§ Task statement
In the material below, list every line carrying the string "bamboo".
[[ Source material, beginning ]]
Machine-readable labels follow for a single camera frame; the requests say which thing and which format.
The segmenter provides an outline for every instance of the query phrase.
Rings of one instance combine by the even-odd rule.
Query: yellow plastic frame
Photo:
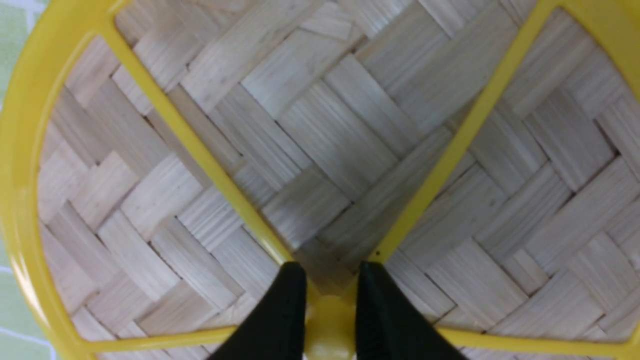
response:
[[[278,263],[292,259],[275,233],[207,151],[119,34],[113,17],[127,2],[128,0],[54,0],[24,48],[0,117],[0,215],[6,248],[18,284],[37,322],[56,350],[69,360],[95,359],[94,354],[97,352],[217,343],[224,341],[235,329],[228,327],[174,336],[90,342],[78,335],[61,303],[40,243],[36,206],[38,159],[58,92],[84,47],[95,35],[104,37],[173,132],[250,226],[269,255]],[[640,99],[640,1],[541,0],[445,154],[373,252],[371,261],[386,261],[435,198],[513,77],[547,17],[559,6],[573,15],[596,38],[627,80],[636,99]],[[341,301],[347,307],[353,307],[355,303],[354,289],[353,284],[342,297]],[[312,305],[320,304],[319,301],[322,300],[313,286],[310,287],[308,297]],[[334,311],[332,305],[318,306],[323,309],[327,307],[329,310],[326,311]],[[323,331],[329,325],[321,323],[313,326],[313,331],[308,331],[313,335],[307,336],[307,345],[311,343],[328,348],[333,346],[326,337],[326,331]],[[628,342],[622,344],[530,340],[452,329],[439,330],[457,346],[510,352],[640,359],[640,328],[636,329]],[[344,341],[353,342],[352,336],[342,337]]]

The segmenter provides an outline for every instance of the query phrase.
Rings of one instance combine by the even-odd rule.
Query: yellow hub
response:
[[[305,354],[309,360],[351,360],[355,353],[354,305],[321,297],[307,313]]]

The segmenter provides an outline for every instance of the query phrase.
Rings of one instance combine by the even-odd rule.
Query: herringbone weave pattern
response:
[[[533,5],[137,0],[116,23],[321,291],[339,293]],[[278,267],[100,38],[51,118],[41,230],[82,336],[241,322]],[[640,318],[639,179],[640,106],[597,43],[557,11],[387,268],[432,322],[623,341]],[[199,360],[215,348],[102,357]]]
[[ Source material, end ]]
[[ Source material, beginning ]]
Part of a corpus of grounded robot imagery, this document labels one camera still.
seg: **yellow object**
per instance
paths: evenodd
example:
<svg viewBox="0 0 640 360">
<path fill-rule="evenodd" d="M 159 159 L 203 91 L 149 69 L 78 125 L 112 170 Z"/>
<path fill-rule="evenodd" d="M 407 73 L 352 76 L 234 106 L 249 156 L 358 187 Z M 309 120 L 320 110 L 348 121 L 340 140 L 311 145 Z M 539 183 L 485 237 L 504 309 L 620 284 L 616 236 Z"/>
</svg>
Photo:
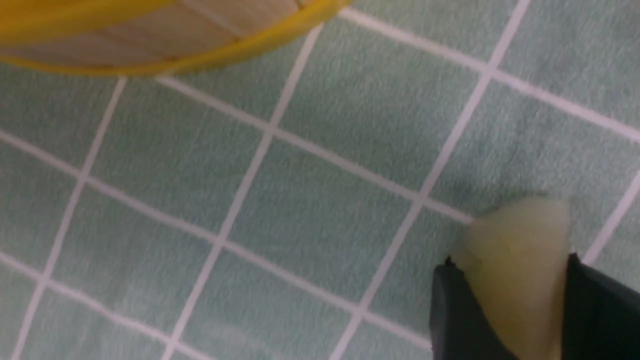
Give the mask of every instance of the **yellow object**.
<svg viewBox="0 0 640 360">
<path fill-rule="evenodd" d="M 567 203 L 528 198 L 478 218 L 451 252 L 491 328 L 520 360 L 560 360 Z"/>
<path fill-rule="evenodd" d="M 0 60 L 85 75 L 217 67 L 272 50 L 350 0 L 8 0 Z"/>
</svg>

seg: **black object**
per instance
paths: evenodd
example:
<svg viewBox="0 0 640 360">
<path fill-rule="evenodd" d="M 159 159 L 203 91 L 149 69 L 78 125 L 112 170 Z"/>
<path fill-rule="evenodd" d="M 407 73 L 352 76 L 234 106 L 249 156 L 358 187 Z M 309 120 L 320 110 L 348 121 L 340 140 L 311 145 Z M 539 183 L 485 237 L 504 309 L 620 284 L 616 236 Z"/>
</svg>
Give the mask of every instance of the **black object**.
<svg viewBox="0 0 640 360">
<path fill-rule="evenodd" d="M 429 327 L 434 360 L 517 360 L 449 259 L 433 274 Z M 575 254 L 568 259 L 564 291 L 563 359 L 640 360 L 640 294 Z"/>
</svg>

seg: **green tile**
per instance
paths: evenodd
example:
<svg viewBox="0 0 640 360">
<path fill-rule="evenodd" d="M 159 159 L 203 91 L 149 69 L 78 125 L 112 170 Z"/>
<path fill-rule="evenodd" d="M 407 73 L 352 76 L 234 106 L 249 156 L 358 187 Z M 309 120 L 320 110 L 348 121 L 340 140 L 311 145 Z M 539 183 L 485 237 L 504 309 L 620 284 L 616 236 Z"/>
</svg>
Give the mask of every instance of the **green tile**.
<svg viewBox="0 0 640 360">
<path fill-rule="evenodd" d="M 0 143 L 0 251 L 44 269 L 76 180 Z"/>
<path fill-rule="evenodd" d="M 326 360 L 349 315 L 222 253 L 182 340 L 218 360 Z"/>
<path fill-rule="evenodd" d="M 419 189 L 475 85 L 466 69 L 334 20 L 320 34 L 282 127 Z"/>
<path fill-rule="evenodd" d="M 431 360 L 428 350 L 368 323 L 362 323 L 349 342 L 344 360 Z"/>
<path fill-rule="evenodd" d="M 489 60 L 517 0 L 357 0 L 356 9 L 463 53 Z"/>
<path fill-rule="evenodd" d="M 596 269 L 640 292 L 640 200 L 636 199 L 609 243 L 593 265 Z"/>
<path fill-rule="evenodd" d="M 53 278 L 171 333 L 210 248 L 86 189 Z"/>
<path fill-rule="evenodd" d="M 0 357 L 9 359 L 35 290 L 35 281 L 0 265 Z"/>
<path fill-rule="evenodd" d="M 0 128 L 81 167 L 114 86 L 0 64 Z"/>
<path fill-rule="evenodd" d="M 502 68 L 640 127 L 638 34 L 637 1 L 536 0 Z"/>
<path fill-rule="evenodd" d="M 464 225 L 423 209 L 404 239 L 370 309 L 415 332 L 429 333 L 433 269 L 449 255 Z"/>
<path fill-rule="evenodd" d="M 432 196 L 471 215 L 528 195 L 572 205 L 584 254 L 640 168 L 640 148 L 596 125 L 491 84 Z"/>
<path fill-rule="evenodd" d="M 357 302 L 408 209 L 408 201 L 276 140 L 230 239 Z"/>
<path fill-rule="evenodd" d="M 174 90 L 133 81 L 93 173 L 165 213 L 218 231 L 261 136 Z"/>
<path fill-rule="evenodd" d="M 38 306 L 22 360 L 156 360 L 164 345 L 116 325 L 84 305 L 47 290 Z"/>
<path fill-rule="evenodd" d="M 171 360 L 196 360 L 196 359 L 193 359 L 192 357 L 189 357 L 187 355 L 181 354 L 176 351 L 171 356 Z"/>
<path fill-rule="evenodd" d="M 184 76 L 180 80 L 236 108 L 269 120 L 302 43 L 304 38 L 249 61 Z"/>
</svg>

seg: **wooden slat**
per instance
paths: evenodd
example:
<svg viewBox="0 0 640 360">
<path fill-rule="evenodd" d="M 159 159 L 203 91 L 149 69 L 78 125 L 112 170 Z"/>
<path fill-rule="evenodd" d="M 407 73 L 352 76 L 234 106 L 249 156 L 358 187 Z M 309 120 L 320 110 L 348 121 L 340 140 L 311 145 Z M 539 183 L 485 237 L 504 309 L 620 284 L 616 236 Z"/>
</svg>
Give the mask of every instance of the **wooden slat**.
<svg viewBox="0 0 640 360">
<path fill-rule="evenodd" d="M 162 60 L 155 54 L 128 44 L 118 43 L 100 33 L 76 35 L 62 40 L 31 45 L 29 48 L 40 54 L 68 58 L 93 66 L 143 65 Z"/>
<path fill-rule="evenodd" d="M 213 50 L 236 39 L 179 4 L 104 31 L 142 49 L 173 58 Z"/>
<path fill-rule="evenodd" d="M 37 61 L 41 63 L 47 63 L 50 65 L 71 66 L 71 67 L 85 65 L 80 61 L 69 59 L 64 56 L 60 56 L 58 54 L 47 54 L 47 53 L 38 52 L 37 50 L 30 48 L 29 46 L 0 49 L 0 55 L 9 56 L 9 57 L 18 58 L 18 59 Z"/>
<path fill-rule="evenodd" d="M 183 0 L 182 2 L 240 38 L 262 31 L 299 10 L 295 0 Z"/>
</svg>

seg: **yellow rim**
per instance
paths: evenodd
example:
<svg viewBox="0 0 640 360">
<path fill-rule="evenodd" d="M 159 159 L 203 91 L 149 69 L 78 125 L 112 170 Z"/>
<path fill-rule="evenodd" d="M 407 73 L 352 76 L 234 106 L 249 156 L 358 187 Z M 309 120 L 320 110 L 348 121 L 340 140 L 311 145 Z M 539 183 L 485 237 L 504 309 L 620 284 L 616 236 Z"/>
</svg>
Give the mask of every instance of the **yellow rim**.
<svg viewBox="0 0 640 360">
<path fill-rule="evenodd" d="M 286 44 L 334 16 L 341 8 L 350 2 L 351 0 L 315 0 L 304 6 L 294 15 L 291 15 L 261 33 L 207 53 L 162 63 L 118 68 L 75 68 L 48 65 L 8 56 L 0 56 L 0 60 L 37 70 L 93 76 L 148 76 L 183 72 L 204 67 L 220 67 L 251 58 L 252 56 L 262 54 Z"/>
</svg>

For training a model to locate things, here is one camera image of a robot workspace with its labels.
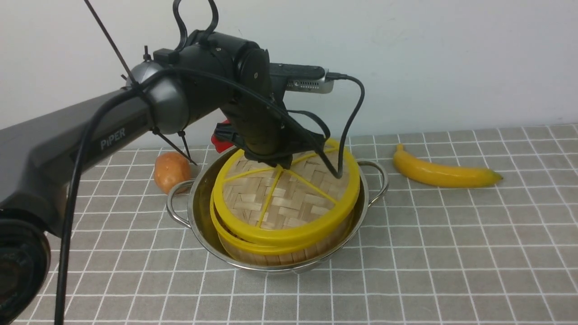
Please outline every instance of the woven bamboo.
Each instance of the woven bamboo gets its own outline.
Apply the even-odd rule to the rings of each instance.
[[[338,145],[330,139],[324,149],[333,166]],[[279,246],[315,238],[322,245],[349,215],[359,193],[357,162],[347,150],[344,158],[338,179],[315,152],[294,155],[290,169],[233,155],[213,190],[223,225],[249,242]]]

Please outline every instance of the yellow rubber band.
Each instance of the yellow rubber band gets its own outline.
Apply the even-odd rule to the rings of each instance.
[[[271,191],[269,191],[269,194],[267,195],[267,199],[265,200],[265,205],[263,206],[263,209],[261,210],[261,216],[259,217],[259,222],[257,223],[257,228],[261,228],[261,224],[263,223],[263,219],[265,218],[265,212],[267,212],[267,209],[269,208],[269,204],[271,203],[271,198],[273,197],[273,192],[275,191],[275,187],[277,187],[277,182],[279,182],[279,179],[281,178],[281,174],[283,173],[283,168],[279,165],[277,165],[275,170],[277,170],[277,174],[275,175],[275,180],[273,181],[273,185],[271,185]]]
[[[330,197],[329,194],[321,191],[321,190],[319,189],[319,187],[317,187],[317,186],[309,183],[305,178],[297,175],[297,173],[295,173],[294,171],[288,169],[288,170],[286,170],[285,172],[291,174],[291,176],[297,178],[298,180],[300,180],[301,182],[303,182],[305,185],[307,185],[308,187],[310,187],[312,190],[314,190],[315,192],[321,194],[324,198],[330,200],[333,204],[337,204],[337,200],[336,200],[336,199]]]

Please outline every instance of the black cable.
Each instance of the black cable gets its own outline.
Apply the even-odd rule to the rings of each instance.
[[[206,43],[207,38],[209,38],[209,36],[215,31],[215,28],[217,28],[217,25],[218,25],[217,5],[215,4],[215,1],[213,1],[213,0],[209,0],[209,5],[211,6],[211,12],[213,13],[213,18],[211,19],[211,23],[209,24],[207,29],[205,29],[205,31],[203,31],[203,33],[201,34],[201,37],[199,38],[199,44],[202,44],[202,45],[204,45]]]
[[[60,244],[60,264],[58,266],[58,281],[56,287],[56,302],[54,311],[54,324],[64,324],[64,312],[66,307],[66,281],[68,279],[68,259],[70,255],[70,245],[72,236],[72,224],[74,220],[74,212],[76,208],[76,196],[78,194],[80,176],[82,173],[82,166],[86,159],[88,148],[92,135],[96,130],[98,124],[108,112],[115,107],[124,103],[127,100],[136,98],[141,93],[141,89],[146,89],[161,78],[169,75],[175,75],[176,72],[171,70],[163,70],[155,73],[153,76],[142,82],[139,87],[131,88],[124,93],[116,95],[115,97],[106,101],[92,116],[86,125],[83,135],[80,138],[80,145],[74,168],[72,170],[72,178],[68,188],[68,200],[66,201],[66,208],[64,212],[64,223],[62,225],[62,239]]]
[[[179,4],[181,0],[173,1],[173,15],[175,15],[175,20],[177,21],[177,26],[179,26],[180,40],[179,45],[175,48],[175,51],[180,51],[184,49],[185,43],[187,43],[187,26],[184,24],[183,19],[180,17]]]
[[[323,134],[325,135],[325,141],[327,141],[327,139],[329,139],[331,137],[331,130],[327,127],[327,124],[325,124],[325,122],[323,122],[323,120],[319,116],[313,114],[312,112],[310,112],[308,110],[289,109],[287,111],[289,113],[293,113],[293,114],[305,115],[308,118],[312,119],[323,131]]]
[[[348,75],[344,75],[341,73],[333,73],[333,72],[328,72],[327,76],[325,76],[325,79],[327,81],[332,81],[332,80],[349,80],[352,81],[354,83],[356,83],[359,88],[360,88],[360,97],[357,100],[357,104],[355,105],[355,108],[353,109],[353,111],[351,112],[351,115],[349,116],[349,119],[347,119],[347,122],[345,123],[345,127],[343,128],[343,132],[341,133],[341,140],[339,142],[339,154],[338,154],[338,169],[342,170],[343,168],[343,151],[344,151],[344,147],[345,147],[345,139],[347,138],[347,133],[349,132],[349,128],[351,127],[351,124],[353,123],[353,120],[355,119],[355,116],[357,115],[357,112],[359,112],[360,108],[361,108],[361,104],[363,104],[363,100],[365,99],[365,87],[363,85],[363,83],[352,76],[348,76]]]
[[ Source material, end ]]
§ Exercise solution
Please outline every instance of the woven bamboo.
Each instance of the woven bamboo gets its own outline.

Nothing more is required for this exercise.